Here's the floor, which also exceeding expectations. Way to be, floor! Most rooms in the house started life with really nice hardwood floors, but were covered with cheap carpet at some point. Then, as nearly as we can tell, farm animals were introduced into the house and allowed to lay claim to various portions of the home by urinating and defecating on that carpet. But there are few problems that can't be solved by careful and responsible applications of overkill, so one giant sander later, this is the result. There's actually some patchwork against the far wall, but it blended well and is hard to see in the photo. All these rooms originally had plaster-on-lath walls, which we tore out because A) they were sagging and breaking down in places, and you need to be an artist to repair them, and B) we needed to rewire totally in every room, so we figured we might as well go back to bare studs. Plaster-on-lath involves laying thin wooden lath across the studs, then slathering on layers of plaster "mud" over the framework until a smooth, uniform surface results. This means the walls are thick--tear it out, and your flooring might end two inches out from the studs, so if you just throw 1/2-inch drywall and trim up there, you have a gap. It also means nobody cared much about how square the fronts of the studs were, because they were going to slather an inch or more of plaster on top of them and smooth the plaster. That means that if you just hang drywall on the studs the way you would in a modern house, it will resemble a skate park seen from above. Some spots will be flat, others will gently undulate like the soft green hills of Dear Old Eire, and some may resemble nothing so much as a series of cliffs and ramps.
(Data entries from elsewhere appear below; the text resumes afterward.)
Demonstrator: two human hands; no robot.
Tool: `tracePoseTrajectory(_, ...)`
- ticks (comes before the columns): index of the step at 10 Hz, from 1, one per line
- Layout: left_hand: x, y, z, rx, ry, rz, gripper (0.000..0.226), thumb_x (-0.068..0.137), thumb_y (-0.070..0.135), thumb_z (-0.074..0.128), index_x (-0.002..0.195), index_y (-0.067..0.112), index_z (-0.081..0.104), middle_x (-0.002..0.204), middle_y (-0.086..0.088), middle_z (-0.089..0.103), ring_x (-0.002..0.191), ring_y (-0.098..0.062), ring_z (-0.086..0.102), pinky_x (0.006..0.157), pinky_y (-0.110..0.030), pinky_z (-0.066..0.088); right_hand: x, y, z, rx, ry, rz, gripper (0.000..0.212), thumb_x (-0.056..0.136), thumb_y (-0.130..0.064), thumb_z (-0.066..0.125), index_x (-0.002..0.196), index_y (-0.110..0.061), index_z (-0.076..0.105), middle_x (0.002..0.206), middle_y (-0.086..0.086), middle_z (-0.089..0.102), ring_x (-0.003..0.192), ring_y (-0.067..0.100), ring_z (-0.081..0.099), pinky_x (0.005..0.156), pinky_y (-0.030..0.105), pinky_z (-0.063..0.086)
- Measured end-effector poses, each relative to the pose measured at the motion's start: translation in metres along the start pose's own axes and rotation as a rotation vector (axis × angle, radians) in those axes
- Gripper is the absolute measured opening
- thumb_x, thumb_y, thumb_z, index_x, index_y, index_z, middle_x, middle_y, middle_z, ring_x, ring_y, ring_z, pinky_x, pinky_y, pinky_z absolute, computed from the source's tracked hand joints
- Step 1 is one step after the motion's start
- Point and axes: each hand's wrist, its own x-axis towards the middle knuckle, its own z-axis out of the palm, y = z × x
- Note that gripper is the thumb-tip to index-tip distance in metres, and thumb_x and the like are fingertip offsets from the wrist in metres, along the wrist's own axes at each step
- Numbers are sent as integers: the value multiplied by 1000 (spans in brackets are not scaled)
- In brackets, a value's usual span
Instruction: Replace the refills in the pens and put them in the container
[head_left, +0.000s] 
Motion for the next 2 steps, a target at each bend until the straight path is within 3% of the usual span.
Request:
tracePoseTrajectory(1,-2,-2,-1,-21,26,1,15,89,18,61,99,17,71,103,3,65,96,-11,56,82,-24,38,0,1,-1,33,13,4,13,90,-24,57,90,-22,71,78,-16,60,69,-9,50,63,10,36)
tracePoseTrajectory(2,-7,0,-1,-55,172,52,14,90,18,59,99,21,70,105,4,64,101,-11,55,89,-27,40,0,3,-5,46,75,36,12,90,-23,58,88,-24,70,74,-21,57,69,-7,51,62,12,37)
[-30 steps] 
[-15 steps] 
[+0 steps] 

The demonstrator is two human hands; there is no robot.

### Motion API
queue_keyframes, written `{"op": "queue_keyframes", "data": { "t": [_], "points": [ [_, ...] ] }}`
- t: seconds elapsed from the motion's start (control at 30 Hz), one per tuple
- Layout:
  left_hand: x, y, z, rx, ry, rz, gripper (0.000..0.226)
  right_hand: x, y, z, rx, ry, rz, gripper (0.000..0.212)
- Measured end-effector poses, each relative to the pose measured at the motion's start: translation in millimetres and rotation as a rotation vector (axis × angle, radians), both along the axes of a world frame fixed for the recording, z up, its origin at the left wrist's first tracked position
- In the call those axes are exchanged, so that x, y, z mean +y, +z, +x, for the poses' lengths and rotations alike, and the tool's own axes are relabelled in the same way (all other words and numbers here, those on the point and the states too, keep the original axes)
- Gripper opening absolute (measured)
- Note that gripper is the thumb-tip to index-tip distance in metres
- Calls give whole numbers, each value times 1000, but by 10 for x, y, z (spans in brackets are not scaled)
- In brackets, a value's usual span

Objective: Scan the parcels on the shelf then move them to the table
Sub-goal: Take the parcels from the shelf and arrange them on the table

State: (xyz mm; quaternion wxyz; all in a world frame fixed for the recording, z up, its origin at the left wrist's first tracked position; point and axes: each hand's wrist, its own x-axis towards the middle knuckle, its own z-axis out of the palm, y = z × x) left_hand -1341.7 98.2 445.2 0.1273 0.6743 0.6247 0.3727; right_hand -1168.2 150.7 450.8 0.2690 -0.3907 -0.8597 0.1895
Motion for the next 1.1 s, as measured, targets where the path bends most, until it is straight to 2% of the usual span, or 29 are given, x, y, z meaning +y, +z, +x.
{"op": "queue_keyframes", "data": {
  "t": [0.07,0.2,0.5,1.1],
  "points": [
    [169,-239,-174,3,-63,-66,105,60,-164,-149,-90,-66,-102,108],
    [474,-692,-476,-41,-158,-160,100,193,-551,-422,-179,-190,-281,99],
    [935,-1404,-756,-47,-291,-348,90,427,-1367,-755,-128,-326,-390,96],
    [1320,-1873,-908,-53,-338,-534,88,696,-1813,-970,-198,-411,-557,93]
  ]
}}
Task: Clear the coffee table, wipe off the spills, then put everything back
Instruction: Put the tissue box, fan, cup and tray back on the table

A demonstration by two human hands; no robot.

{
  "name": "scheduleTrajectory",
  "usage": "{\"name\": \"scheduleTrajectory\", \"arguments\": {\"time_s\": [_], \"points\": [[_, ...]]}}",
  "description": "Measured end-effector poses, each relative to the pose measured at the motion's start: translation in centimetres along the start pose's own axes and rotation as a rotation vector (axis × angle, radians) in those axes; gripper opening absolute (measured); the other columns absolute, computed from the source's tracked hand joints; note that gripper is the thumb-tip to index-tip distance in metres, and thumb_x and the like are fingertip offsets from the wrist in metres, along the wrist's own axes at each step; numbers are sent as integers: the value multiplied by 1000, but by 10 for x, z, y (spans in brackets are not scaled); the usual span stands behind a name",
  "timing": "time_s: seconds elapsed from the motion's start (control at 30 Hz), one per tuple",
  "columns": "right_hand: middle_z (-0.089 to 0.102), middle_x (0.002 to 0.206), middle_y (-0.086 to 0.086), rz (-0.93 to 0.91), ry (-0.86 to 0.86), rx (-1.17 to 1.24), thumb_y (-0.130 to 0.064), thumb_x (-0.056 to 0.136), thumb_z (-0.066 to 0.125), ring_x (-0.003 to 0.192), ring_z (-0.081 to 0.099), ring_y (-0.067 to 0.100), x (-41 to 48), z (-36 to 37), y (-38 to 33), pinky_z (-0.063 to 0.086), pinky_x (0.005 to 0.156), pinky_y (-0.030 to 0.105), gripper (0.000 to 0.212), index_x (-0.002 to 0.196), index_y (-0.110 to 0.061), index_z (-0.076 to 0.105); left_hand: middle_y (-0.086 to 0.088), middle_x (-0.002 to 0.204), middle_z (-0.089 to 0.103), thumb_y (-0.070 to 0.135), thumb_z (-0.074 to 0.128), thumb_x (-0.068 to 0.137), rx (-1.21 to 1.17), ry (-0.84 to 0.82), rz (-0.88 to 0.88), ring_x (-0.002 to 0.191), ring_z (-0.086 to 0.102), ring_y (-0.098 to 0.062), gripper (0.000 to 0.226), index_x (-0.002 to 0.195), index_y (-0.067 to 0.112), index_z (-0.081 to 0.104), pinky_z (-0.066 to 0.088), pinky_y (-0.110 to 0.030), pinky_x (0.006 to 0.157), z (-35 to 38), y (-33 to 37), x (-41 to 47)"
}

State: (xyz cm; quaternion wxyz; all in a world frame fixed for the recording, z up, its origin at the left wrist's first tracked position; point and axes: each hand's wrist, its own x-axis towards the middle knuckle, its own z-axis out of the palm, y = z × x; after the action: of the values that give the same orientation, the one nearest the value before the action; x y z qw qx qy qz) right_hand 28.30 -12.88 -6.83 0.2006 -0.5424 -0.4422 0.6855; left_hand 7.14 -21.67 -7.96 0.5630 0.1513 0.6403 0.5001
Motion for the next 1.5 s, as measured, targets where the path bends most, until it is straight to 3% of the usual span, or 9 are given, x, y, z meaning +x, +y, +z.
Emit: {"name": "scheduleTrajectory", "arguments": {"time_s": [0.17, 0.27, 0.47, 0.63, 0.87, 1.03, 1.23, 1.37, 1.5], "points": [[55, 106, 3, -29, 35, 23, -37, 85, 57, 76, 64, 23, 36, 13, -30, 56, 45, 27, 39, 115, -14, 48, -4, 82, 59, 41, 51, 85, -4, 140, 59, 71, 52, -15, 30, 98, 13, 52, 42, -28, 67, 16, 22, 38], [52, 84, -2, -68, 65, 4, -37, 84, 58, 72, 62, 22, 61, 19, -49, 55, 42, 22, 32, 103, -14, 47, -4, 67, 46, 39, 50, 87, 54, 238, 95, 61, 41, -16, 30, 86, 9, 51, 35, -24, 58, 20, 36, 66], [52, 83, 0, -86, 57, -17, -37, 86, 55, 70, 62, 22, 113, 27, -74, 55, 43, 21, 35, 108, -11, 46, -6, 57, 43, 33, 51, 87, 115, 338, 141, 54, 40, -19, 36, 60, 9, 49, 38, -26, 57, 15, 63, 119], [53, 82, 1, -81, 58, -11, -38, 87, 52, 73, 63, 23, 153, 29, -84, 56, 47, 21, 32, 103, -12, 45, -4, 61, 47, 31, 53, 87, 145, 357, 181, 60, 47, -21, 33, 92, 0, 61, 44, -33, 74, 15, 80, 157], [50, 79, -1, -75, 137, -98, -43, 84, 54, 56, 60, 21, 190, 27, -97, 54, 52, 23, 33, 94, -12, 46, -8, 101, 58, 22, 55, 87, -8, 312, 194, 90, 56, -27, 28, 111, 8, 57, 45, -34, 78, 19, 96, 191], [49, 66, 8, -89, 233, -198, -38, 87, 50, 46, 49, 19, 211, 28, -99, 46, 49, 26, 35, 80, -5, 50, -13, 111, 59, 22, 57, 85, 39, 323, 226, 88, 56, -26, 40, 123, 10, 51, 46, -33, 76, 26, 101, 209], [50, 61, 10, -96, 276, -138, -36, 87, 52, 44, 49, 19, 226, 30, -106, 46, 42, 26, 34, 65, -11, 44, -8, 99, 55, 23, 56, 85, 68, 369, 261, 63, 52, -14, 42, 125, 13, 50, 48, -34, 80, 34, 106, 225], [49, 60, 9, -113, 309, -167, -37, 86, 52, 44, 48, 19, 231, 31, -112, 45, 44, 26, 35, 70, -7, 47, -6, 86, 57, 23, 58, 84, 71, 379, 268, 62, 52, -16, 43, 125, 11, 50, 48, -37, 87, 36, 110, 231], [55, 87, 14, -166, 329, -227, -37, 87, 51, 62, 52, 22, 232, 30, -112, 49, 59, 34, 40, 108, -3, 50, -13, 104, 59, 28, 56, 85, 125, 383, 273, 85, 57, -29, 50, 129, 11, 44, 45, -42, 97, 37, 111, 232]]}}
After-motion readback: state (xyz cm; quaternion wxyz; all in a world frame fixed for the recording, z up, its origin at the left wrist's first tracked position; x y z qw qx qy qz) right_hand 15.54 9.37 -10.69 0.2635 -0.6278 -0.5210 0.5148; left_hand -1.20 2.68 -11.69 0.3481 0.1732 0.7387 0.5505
The upside is that I expect the next few rooms to be a lot easier to finish now that I've done this one.

Here you can see the pocket door peeking out of its pocket. The room really is as small as it looks above, and you can see that the hallway is not huge--it might be 40 inches wide. The pocket doors make this possible. That door is going to be painted blue this morning to contrast better with the green wall--too much of that green is overwhelming.
You can also see the back of some of that plaster-and-lath I talked about above. It's supposed to look that sloppy from behind; the first layer of mud is slathered on and allowed to ooze through the slats to "key" it--that locked it to the wall and made the whole thing pretty solid. The bricks are the chimney that runs through the center of the house. We had high hopes that there could be a fireplace on the ground floor, but it turns out the chimney was built purely for coal. I've been told that when this house was built, it was considered a sign of class to heat one's house exclusively with coal and not wood fires. Anyway, there's no fireplace at the bottom and the unlined chimney is disintegrating on us. This spring we'll install high-efficiency furnace and water heater and then start removing the chimney. That will give us more space in two rooms and a hallway, plus allow us to seal the last opening in our roof. With the bathrooms venting into the attic space with newfangled valves, the roof should last a long time.


And stepping out and to our left, we can see what's NOT done. :) This bathroom is next, followed by the back bedroom you can see through the doorway in the picture on the left. When those two projects are done, every member of the family will have his own bedroom within a few steps of a full bath. Life will be significantly less crazy . . . I think.